$include_dir="/home/hyper-archives/boost-commit/include"; include("$include_dir/msg-header.inc") ?>
Subject: [Boost-commit] svn:boost r79572 - in trunk: boost/math/special_functions libs/math/test
From: john_at_[hidden]
Date: 2012-07-17 05:23:00
Author: johnmaddock
Date: 2012-07-17 05:22:59 EDT (Tue, 17 Jul 2012)
New Revision: 79572
URL: http://svn.boost.org/trac/boost/changeset/79572
Log:
Tentative fix for issue #4445.
Adds tests for next.hpp when using the SSE2 instruction set in DAZ and FTZ modes.

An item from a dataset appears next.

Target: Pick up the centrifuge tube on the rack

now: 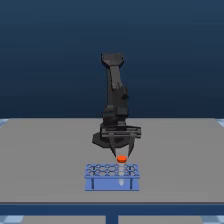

Note that FTZ mode is particularly pernicious as non-zeros can change to zeros at random points in program flow depending upon the exact instructions generated by the compiler - thus breaking program logic/invariants.
Refs #4445.
Text files modified: 
   trunk/boost/math/special_functions/next.hpp |   163 +++++++++++++++++++++++++++++++++++---- 
   trunk/libs/math/test/test_next.cpp          |    36 ++++++++                                
   2 files changed, 182 insertions(+), 17 deletions(-)
Modified: trunk/boost/math/special_functions/next.hpp
==============================================================================
--- trunk/boost/math/special_functions/next.hpp	(original)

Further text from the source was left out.